(YOUR OBJECTIVE) In the listing that follows, locate the line containing "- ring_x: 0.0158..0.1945" and the line containing "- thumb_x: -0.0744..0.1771". Retype exactly those two lines and every line between them, and nothing more.

(SOURCE DATA)
-- Opening Marker --

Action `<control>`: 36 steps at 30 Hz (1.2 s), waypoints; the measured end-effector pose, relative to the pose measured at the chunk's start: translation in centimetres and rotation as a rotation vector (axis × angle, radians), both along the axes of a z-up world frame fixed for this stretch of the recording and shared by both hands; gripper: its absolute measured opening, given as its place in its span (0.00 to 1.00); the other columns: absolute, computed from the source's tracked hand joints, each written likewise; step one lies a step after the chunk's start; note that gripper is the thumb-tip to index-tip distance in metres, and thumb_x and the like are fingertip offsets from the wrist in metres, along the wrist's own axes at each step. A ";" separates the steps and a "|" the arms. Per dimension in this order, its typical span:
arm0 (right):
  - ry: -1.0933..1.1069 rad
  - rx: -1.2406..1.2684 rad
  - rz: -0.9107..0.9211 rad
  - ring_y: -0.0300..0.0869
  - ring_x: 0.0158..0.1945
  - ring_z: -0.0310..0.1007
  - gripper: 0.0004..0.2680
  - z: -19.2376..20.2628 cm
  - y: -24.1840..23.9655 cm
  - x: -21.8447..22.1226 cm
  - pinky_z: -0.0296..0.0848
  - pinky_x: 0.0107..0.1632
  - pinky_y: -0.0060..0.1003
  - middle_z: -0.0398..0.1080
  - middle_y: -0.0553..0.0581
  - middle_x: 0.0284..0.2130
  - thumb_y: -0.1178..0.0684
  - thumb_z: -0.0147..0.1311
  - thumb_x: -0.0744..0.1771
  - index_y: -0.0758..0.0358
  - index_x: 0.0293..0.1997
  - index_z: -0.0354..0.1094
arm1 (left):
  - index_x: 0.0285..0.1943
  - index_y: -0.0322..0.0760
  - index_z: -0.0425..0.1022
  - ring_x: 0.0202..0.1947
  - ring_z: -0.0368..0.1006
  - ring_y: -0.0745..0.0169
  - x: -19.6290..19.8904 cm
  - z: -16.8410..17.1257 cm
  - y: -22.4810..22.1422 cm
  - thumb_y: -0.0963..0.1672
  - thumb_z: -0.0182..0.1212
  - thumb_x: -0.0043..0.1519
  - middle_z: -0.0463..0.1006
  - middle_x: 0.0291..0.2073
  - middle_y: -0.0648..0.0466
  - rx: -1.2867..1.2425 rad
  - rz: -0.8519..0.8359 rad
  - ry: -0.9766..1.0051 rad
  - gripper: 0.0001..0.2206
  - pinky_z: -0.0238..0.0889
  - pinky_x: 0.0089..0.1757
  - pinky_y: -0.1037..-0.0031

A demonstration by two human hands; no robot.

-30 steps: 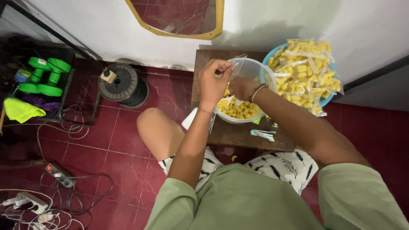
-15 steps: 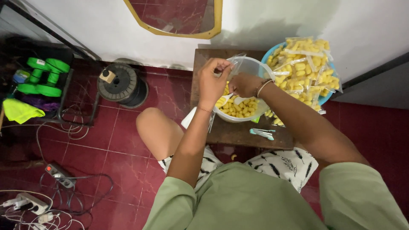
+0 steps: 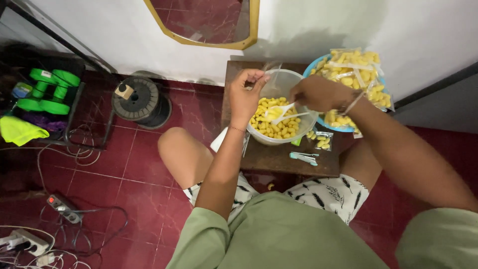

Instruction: Manually scooping snacks into small plastic bags and sealing them using a spoon and a lighter.

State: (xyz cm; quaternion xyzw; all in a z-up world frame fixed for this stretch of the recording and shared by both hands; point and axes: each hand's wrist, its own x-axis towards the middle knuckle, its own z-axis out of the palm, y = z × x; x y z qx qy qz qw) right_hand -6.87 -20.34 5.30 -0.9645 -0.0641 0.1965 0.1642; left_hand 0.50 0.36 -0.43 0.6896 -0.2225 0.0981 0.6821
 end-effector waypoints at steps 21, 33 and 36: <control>-0.083 -0.336 -0.122 0.63 0.48 0.80 0.07 10.3 -2.7 2.9 0.77 0.53 0.54 0.82 0.64 0.38 0.50 0.57 0.68 0.55 0.45 0.80 | 0.43 0.40 0.82 0.37 0.80 0.58 -0.5 0.3 0.3 0.41 0.73 0.60 0.81 0.32 0.55 0.207 -0.120 -0.127 0.06 0.75 0.43 0.69; -0.180 -0.584 -0.089 0.61 0.39 0.82 0.06 10.2 1.4 1.8 0.81 0.41 0.53 0.79 0.65 0.33 0.56 0.56 0.68 0.59 0.39 0.82 | 0.41 0.44 0.84 0.31 0.80 0.57 -0.2 0.3 0.0 0.40 0.76 0.54 0.81 0.29 0.55 0.170 -0.120 -0.124 0.09 0.77 0.39 0.70; -0.355 -0.713 0.124 0.53 0.37 0.82 0.04 8.1 1.1 2.0 0.81 0.39 0.45 0.78 0.56 0.29 0.57 0.58 0.67 0.57 0.35 0.80 | 0.40 0.43 0.84 0.30 0.80 0.58 0.0 -0.2 -0.2 0.41 0.77 0.54 0.81 0.29 0.56 0.158 -0.117 -0.131 0.08 0.76 0.38 0.72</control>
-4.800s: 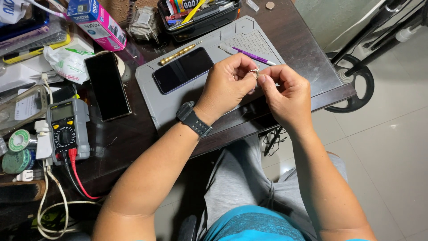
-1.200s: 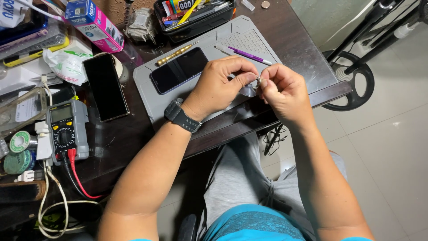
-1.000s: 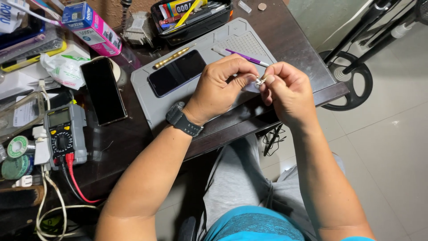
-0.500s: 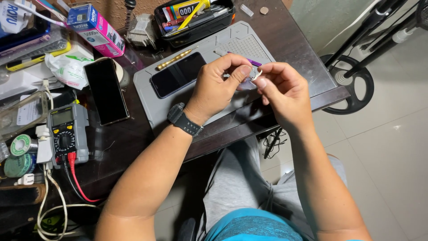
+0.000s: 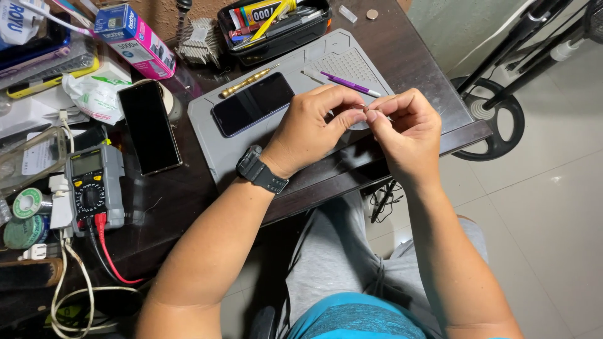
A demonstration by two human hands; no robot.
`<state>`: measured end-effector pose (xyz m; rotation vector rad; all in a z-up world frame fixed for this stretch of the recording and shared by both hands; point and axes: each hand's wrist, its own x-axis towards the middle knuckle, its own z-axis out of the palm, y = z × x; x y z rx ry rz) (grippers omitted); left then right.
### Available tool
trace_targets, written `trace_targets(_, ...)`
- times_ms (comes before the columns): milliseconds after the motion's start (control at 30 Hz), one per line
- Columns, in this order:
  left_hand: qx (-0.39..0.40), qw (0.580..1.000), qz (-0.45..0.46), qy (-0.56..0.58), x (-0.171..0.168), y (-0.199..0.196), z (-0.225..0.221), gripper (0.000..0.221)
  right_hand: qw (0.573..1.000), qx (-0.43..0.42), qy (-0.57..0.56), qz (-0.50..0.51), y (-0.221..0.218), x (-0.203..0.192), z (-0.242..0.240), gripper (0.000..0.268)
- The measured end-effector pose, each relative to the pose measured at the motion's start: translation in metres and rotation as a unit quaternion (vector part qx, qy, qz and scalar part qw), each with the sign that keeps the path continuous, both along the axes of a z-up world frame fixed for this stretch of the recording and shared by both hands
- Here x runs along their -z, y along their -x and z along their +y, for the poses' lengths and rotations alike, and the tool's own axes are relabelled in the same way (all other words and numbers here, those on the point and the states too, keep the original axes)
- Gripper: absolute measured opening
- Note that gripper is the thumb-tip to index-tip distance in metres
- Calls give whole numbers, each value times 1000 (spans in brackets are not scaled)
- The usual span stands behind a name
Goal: Trimming excess film from a smartphone screen and preparing cable ties at a repair bench.
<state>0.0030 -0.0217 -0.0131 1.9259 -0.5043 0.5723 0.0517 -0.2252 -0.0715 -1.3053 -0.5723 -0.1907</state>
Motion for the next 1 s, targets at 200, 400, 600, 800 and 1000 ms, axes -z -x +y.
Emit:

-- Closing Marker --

(YOUR RESPONSE)
  - ring_x: 0.0158..0.1945
  - ring_z: -0.0310..0.1007
  - gripper: 0.0004..0.2680
  - z: -19.2376..20.2628 cm
  - y: -24.1840..23.9655 cm
  - x: -21.8447..22.1226 cm
  - pinky_z: -0.0296..0.0848
  - pinky_x: 0.0107..0.1632
  - pinky_y: -0.0060..0.1003
  - middle_z: -0.0398..0.1080
  - middle_y: -0.0553..0.0581
  - middle_x: 0.0284..0.2130
  - thumb_y: -0.1178..0.0684
  - thumb_z: -0.0147..0.1311
  - thumb_x: -0.0744..0.1771

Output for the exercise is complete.